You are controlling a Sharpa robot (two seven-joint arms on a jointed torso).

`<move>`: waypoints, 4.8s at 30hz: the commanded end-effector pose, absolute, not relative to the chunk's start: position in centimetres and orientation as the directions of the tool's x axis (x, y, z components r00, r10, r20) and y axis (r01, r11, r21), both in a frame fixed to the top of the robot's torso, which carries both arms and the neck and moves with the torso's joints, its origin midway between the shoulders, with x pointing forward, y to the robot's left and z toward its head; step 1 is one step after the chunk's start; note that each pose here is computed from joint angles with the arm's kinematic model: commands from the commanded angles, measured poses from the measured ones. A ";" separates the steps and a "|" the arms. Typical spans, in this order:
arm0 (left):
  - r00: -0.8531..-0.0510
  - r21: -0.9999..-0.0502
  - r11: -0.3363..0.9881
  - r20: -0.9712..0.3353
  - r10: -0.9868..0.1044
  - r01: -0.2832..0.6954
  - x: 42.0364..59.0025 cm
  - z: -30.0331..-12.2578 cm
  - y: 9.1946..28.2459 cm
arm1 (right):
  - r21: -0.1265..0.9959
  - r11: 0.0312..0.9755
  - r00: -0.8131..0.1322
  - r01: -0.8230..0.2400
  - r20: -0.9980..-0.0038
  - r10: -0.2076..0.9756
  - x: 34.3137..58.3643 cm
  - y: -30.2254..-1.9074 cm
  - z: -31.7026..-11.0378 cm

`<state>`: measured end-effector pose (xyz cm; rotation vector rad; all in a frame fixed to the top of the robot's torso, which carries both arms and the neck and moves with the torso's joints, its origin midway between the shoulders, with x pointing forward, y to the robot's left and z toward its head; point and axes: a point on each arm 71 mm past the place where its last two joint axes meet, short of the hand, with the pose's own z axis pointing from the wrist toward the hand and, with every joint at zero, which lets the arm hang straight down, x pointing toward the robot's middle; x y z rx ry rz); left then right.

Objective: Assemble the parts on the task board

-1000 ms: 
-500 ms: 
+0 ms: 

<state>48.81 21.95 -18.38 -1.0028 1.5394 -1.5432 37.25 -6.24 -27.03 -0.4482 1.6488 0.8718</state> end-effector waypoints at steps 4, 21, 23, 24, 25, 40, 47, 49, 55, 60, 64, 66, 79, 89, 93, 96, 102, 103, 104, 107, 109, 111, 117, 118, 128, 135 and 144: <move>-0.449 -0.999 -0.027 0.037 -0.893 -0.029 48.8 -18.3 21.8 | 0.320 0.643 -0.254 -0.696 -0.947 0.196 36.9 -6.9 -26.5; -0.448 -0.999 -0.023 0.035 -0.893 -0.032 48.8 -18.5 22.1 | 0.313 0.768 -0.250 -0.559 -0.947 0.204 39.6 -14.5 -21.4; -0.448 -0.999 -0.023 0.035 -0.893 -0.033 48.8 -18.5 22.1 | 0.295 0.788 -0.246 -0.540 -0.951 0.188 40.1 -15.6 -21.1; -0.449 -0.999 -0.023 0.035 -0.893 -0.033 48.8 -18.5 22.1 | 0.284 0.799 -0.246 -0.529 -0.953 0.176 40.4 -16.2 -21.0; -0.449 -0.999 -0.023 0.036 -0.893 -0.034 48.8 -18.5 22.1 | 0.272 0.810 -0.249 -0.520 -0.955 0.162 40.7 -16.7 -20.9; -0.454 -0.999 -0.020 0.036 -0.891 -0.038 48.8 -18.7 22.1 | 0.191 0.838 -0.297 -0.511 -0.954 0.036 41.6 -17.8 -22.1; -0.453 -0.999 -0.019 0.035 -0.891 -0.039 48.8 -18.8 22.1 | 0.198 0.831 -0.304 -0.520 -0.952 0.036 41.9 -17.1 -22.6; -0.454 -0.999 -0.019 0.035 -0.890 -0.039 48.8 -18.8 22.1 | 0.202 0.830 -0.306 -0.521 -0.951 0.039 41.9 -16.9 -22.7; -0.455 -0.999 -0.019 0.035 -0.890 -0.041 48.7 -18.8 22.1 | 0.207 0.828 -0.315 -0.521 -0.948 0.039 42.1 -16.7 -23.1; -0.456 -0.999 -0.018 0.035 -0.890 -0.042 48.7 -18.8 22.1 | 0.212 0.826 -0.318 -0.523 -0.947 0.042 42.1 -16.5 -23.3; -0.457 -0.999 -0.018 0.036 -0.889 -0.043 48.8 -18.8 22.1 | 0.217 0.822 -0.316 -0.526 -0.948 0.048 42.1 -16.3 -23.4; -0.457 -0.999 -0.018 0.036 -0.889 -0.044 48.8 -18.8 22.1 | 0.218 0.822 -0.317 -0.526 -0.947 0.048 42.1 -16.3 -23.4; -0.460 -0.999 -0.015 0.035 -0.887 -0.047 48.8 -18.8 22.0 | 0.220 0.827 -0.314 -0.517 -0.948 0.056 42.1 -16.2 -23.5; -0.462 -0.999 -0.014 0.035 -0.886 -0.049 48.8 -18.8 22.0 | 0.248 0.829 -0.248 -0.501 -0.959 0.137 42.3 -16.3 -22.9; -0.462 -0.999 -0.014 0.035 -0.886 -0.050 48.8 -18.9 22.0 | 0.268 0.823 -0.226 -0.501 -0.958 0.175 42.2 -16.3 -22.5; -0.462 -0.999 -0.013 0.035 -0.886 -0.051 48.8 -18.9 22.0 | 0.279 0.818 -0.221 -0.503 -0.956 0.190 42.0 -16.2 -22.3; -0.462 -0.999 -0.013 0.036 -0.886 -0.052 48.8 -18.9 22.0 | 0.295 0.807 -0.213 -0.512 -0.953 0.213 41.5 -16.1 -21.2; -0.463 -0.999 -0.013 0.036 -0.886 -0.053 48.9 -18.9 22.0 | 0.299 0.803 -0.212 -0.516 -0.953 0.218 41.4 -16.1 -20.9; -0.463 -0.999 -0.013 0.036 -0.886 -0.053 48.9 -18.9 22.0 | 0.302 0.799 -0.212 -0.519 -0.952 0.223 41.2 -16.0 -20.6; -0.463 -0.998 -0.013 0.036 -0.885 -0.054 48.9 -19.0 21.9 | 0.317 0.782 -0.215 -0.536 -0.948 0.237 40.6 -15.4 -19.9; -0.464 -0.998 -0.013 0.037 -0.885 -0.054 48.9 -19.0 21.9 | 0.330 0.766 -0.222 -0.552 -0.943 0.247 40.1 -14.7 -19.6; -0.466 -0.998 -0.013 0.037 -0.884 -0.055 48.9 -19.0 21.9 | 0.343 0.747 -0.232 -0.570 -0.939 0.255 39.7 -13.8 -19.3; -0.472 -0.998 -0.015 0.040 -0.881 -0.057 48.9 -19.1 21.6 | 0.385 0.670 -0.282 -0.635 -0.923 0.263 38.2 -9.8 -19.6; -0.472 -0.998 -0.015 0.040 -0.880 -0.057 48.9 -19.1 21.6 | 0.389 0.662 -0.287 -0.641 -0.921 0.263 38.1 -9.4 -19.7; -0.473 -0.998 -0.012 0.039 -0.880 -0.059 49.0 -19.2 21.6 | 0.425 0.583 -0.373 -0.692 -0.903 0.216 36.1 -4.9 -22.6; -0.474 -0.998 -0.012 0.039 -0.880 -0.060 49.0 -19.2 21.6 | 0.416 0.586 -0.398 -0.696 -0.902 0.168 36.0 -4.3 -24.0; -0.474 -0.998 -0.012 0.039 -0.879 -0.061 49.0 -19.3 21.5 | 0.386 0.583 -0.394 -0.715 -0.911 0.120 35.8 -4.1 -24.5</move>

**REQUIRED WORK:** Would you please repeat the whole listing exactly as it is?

**RESULT:**
You are controlling a Sharpa robot (two seven-joint arms on a jointed torso).

`<move>`: waypoints, 4.8s at 30hz: the commanded end-effector pose, absolute, not relative to the chunk's start: position in centimetres and orientation as the directions of the tool's x axis (x, y, z components r00, r10, r20) and y axis (r01, r11, r21), both in a frame fixed to the top of the robot's torso, which carries both arms and the neck and moves with the torso's joints, its origin midway between the shoulders, with x pointing forward, y to the robot's left and z toward its head; step 1 is one step after the chunk's start; note that each pose here is computed from joint angles with the arm's kinematic model: commands from the commanded angles, measured poses from the measured ones. A ";" separates the steps and a "|" the arms. Typical spans, in this order:
arm0 (left):
  - r00: -0.8531..-0.0510
  - r21: -0.9999..-0.0502
  - r11: -0.3363..0.9881
  - r20: -0.9712..0.3353
  - r10: -0.9868..0.1044
  - r01: -0.2832..0.6954
  - x: 42.0364..59.0025 cm
  - z: -30.0331..-12.2578 cm
  - y: 9.1946..28.2459 cm
arm1 (right):
  - r21: -0.1265..0.9959
  - r11: 0.0312..0.9755
  - r00: -0.8131..0.1322
  - r01: -0.8230..0.2400
  - r20: -0.9980..-0.0038
  - r10: -0.2076..0.9756
  - x: 34.3137..58.3643 cm
  - y: -30.2254..-1.9074 cm
  - z: -31.7026..-11.0378 cm

`<state>`: measured end-effector pose (xyz cm; rotation vector rad; all in a frame fixed to the top of the robot's torso, which carries both arms and the neck and moves with the torso's joints, its origin midway between the shoulders, with x pointing forward, y to the robot's left and z toward its head; point and axes: a point on each arm 71 mm past the place where its last two joint axes meet, short of the hand, with the pose's own z axis pointing from the wrist toward the hand and, with every joint at zero, which lets the arm hang straight down, x pointing toward the robot's middle; x y z rx ry rz); left then right.

Objective: Assemble the parts on the task board

-1000 ms: 
-500 ms: 
+0 ms: 

<state>48.81 21.95 -18.38 -1.0028 1.5394 -1.5432 37.25 -6.24 -27.03 -0.4482 1.6488 0.8718</state> end-effector waypoints at steps 4, 21, 23, 24, 25, 40, 47, 49, 55, 60, 64, 66, 79, 89, 93, 96, 102, 103, 104, 107, 109, 111, 117, 118, 128, 135 and 144: <move>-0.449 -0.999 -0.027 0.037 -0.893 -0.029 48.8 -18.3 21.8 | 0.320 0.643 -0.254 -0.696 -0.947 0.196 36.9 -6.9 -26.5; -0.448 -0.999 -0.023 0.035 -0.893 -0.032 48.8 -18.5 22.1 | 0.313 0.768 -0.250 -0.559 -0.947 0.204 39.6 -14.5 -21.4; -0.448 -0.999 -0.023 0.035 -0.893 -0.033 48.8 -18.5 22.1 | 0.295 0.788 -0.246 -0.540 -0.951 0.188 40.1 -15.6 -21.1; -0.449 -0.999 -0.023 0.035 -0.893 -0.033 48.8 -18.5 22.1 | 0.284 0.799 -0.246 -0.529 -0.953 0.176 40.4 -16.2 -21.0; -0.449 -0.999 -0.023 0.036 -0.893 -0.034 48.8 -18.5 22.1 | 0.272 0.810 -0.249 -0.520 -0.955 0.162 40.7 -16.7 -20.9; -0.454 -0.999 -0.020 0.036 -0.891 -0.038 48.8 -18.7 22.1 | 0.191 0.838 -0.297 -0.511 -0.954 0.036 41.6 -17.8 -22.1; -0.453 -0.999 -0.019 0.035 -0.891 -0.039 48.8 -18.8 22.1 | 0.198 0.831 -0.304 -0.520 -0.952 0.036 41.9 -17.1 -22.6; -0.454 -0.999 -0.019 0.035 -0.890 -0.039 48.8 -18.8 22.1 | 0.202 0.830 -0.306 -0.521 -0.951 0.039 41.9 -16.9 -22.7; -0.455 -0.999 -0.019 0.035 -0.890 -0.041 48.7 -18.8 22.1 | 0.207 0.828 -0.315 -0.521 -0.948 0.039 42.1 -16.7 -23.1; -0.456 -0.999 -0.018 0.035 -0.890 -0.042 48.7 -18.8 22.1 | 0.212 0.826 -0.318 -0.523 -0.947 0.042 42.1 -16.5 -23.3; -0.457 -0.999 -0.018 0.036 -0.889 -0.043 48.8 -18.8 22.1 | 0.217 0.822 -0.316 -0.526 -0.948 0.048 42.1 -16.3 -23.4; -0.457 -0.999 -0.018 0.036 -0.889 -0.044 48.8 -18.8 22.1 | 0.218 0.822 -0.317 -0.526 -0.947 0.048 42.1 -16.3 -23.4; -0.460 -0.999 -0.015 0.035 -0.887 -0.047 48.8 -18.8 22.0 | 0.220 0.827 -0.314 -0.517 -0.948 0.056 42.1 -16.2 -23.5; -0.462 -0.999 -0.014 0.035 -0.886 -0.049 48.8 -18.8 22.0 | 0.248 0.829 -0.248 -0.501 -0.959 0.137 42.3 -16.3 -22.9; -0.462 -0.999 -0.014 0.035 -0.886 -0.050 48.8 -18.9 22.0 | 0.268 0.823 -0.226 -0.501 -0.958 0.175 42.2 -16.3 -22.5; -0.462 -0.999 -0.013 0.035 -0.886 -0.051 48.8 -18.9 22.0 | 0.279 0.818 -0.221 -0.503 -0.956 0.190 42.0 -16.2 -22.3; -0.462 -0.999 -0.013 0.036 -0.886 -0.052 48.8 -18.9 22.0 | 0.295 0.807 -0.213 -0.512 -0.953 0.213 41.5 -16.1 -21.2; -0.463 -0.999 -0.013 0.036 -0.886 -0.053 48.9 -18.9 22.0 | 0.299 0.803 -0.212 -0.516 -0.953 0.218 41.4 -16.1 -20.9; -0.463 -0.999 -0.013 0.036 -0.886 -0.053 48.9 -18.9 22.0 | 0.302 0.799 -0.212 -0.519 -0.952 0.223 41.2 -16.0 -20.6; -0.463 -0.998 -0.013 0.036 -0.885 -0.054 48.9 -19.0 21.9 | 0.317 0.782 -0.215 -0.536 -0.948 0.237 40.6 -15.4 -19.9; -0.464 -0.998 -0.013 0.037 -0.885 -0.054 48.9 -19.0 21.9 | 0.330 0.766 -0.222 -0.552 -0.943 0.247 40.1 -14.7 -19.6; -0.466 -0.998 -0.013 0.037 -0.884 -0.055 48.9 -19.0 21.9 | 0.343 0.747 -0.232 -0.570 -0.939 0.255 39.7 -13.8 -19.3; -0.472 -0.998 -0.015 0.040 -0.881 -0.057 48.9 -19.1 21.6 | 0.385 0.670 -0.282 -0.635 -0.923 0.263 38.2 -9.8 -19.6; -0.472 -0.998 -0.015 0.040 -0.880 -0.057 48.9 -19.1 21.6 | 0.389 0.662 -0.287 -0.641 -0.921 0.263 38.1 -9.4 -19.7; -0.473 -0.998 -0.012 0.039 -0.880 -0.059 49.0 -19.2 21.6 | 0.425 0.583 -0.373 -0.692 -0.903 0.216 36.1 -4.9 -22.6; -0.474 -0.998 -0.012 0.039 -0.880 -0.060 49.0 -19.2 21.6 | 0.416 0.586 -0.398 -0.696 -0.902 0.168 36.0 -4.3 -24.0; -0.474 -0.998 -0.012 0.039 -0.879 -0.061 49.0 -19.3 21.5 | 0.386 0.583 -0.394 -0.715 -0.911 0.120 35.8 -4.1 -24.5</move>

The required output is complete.